Brainnetome Center and National Laboratory of Pattern Recognition, Institute of Automation, Chinese Academy of Sciences, Beijing, China; School of Artificial Intelligence, University of Chinese Academy of Sciences, Beijing, China.
Tri-Institutional Center for Translational Research in Neuroimaging and Data Science (TReNDS), Georgia State University, Georgia Institute of Technology, Emory University, Atlanta, GA, USA.
Med Image Anal. 2022 May;78:102413. doi: 10.1016/j.media.2022.102413. Epub 2022 Mar 2.

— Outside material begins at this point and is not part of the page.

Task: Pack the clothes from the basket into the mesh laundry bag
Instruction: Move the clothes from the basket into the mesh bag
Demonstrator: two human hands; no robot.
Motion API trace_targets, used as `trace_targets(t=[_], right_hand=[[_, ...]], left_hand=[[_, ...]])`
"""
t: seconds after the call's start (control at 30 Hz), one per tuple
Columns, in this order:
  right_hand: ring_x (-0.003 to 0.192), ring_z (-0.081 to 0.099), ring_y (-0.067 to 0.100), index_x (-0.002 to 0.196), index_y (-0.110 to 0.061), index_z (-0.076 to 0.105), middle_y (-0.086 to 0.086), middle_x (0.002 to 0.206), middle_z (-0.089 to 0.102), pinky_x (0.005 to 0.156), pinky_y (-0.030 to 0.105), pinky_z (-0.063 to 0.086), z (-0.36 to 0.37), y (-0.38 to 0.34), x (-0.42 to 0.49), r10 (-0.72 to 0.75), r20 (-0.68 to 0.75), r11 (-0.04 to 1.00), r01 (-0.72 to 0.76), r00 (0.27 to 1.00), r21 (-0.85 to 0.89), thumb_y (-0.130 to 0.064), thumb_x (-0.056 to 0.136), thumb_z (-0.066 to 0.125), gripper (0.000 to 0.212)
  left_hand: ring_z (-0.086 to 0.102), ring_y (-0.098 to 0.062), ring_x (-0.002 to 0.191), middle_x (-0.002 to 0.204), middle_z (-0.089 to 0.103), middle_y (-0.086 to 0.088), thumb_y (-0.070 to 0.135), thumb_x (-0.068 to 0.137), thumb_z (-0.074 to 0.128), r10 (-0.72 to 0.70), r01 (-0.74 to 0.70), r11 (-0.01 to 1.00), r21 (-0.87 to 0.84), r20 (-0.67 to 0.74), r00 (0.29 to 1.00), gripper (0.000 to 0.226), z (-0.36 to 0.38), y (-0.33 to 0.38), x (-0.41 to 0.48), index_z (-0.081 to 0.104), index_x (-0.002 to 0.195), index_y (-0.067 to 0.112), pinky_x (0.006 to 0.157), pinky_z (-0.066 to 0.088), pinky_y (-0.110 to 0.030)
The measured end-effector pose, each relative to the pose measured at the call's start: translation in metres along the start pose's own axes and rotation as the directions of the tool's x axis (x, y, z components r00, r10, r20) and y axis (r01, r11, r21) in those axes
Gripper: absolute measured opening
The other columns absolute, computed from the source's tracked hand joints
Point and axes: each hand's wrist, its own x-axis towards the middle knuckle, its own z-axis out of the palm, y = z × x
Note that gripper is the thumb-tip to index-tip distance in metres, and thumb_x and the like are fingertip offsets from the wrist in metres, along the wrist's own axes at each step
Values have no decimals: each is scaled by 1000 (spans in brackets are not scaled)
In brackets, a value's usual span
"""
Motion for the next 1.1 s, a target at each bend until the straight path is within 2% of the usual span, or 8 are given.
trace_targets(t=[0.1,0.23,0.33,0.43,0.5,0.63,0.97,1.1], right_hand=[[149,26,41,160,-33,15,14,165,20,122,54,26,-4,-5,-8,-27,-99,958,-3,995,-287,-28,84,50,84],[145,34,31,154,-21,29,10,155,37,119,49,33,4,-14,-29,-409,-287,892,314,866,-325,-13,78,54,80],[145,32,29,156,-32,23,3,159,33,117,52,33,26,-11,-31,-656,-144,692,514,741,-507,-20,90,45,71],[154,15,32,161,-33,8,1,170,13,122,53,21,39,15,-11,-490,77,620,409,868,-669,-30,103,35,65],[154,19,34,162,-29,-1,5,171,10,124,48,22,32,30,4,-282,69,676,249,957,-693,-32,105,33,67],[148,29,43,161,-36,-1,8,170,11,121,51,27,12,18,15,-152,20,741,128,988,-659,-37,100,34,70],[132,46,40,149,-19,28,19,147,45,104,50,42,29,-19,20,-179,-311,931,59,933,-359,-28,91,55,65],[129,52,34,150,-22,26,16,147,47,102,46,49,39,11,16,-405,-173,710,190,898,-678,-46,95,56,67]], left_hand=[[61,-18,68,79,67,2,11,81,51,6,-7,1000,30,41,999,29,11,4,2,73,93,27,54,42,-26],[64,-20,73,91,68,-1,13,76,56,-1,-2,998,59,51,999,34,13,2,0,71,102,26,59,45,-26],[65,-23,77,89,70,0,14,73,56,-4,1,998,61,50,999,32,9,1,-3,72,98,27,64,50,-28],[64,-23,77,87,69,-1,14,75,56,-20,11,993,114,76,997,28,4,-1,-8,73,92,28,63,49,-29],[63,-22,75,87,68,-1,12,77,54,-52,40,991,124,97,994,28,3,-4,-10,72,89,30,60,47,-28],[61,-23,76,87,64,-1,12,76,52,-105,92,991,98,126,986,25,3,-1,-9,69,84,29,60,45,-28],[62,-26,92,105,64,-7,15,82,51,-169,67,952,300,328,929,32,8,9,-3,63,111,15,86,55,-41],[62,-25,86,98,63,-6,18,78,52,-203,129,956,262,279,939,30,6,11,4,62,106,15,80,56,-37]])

Functional magnetic resonance imaging (fMRI) as a promising tool to investigate psychotic disorders can be decomposed into useful imaging features such as time courses (TCs) of independent components (ICs) and functional network connectivity (FNC) calculated by TC cross-correlation. TCs reflect the temporal dynamics of brain activity and the FNC characterizes temporal coherence across intrinsic brain networks. Both features have been used as input to deep learning approaches with decent results. However, few studies have tried to leverage their complementary information to learn optimal representations at multiple facets. Motivated by this, we proposed a Hybrid Deep Learning Framework integrating brain Connectivity and Activity (HDLFCA) together by combining convolutional recurrent neural network (C-RNN) and deep neural network (DNN), aiming to improve classification accuracy and interpretability simultaneously. Specifically, C-RNN was proposed to extract temporal dynamic dependencies with an attention module (AM) to automatically learn discriminative knowledge from TC nodes, while DNN was applied to identify the most group-discriminative FNC patterns with layer-wise relevance propagation (LRP). Then, both prediction outputs were concatenated to build a new feature matrix, generating the final decision by logistic regression. The effectiveness of HDLFCA was validated on both multi-site schizophrenia (SZ, n ∼ 1100) and public autism datasets (ABIDE, n ∼ 1522) by outperforming 12 alternative models at 2.8-8.9% accuracy, including 8 models using either static FNC or TCs and 4 models using dynamic FNC. Appreciable classification accuracy was achieved for HC vs. SZ (85.3%) and HC vs. Autism (72.4%) respectively. More importantly, the most group-discriminative brain regions can be easily attributed and visualized, providing meaningful biological interpretability and highlighting the great potential of the proposed HDLFCA model in the identification of valid neuroimaging biomarkers.
功能磁共振成像 (fMRI) 作为一种有前途的研究精神障碍的工具,可以分解为有用的成像特征,如独立成分 (IC) 的时间历程 (TC) 和通过 TC 互相关计算的功能网络连接 (FNC)。TC 反映了大脑活动的时间动态,而 FNC 则描述了内在大脑网络之间的时间相干性。这两个特征都已被用于深度学习方法,取得了不错的效果。然而,很少有研究试图利用它们的互补信息来学习多个方面的最佳表示。受此启发,我们提出了一种结合脑连接和活动的混合深度学习框架 (HDLFCA),通过结合卷积递归神经网络 (C-RNN) 和深度神经网络 (DNN) 来实现这一目标,旨在同时提高分类准确性和可解释性。具体来说,C-RNN 提出了使用注意力模块 (AM) 提取时间动态依赖性,以自动从 TC 节点中学习有区别的知识,而 DNN 则应用于识别最具组判别力的 FNC 模式,并使用层间相关性传播 (LRP)。然后,将两个预测输出连接在一起,构建一个新的特征矩阵,通过逻辑回归生成最终决策。HDLFCA 在多站点精神分裂症 (SZ,n∼1100) 和公共自闭症数据集 (ABIDE,n∼1522) 上进行了验证,在 2.8-8.9%的精度上优于 12 个替代模型,包括 8 个使用静态 FNC 或 TC 的模型和 4 个使用动态 FNC 的模型。在 HC 与 SZ (85.3%)和 HC 与自闭症 (72.4%)的分类中,都取得了可接受的分类精度。更重要的是,最具组判别力的大脑区域可以很容易地归因和可视化,提供了有意义的生物学可解释性,并突出了所提出的 HDLFCA 模型在识别有效神经影像学生物标志物方面的巨大潜力。